The Swedish Church has long been criticized for obstructing the Swedish Aliens Act by hiding illegal
Muslim immigrants from the police’s foreign immigration controls and enforcement of expulsion orders.
By – Brünnhilde
Now a number of representatives of the Swedish Church in Malmö have taken one step further and reported the police to the Swedish Parliamentary Ombudsmen, also known as JO, because the police prevented the church from hiding illegal Muslim immigrants.
Parish curator Britta Abotsi and deacons Linus Hermansson, Patricia Ljunggren, Christina Ohlsson and Ebba Älverbrandt, are currently involved in a controversial debate in Sydsvenskan where they are attempting to report the Malmö police to the JO for crime. This is happening after the police in August last year took custody of five illegal families hidden by the Swedish church Klåveröds hostel in Söderåsen, where camps are currently being conducted for vulnerable Swedish children.

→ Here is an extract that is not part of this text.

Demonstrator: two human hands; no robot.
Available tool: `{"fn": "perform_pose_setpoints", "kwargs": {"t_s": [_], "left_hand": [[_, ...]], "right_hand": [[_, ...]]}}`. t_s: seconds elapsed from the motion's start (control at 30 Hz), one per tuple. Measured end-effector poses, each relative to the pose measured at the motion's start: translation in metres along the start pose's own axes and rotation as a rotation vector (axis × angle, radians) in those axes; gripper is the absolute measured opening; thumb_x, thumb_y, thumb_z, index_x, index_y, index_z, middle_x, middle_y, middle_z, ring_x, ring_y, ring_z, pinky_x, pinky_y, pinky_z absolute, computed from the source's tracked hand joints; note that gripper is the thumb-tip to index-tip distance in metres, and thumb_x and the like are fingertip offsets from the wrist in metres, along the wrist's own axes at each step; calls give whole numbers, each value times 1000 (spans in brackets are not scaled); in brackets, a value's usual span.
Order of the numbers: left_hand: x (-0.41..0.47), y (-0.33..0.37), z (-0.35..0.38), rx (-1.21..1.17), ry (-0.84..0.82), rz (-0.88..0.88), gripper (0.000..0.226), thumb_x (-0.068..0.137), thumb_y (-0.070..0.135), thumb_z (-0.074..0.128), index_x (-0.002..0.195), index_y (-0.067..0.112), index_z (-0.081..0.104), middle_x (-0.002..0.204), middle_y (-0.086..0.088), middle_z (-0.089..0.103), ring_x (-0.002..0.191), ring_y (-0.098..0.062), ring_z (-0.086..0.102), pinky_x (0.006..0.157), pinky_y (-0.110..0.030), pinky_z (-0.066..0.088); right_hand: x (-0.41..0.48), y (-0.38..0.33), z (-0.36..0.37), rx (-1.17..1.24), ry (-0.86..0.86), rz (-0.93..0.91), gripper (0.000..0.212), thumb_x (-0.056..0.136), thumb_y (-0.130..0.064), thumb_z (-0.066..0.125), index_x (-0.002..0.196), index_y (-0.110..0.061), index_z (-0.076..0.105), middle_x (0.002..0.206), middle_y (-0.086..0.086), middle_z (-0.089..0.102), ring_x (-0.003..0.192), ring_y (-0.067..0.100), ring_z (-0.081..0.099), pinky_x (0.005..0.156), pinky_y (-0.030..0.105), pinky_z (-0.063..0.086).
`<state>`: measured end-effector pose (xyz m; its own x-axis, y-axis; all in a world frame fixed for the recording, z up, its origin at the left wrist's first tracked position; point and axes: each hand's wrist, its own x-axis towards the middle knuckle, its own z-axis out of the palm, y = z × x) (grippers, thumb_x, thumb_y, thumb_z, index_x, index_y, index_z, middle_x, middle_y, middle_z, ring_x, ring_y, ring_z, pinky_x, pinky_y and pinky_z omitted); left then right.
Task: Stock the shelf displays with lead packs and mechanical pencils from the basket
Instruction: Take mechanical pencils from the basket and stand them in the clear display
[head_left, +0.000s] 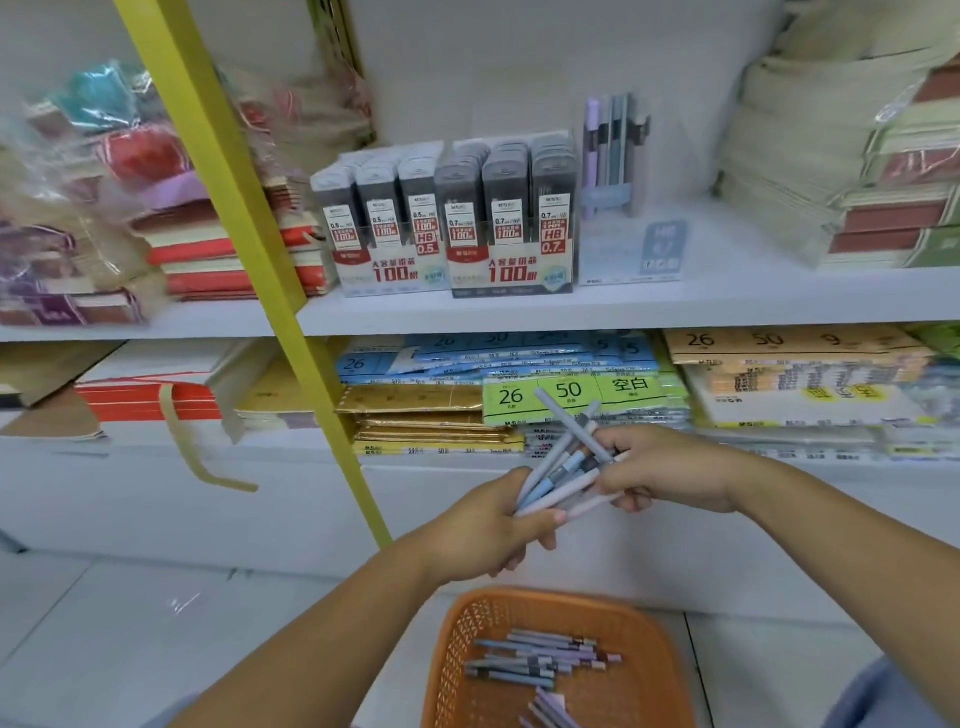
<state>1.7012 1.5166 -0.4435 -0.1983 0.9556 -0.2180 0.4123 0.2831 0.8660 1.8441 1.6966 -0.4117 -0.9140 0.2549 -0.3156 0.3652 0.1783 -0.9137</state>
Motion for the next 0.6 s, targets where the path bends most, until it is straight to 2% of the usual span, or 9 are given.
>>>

The Church reportedly claims to be shocked that the police are doing their job. Their intervention of hiding the illegal families represents an illegal use of the Church of Sweden for purposes other than those prescribed, which also means that they have committed a violation of the Aliens Act. Even the hidden families are said to have been shocked by the Sweden police’s actions.
The representatives of the Swedish church claim that internal immigration controls and enforcement of decisions by the Swedish Migration Board often contravene the UN Convention on the Rights of the Child. It is argued that the police’s mission to increasingly ensure that Swedish laws and government decisions in this area are respected is “a deeply worrying trend”.
It is now demanded that the activities which involve the Swedish Church hiding Illegal Immigrants “must be protected” from the police’s authority and the Church hopes to get a hearing from the Parliamentary Ombudsmen, the JO.
Previously, there were extensive restrictions on how the police were able to work to find illegal immigrants, a group whose number is growing sharply and is estimated today to reach the tens of thousands. A majority of the group consists of asylum seekers who have gone underground in hiding after being rejected during the asylum application. According to the directive, the police were previously prevented from looking for illegal immigrants in places where they knew they were located. This meant that very few illegal immigrants were found.
Supporters of the debate refer to a call from the Council of Europe that organizations and community needed to guarantee what is called “basic rights of paperless” and that they should be protected by ‘firewalls’. This means, among other things, that the police should not be allowed to search people on or near such sites and that the authorities that warrant these alleged rights should refuse to provide information to the police, which renders the investigations extremely difficult and allows many undocumented immigrants to remain illegally in the country.
These so-called protected zones include health care, institutions, school buildings, social services, judiciary, religious institutions and NGOs. Supporters of the Church say that the police’s intervention against the Church of Sweden’s illegal actions at Klåveröd’s hostel is in violation of the recommendations instigated by the Council of Europe. It is demanded that they be allowed to continue to keep illegal immigrants in hiding there without the risk of intervention from the police.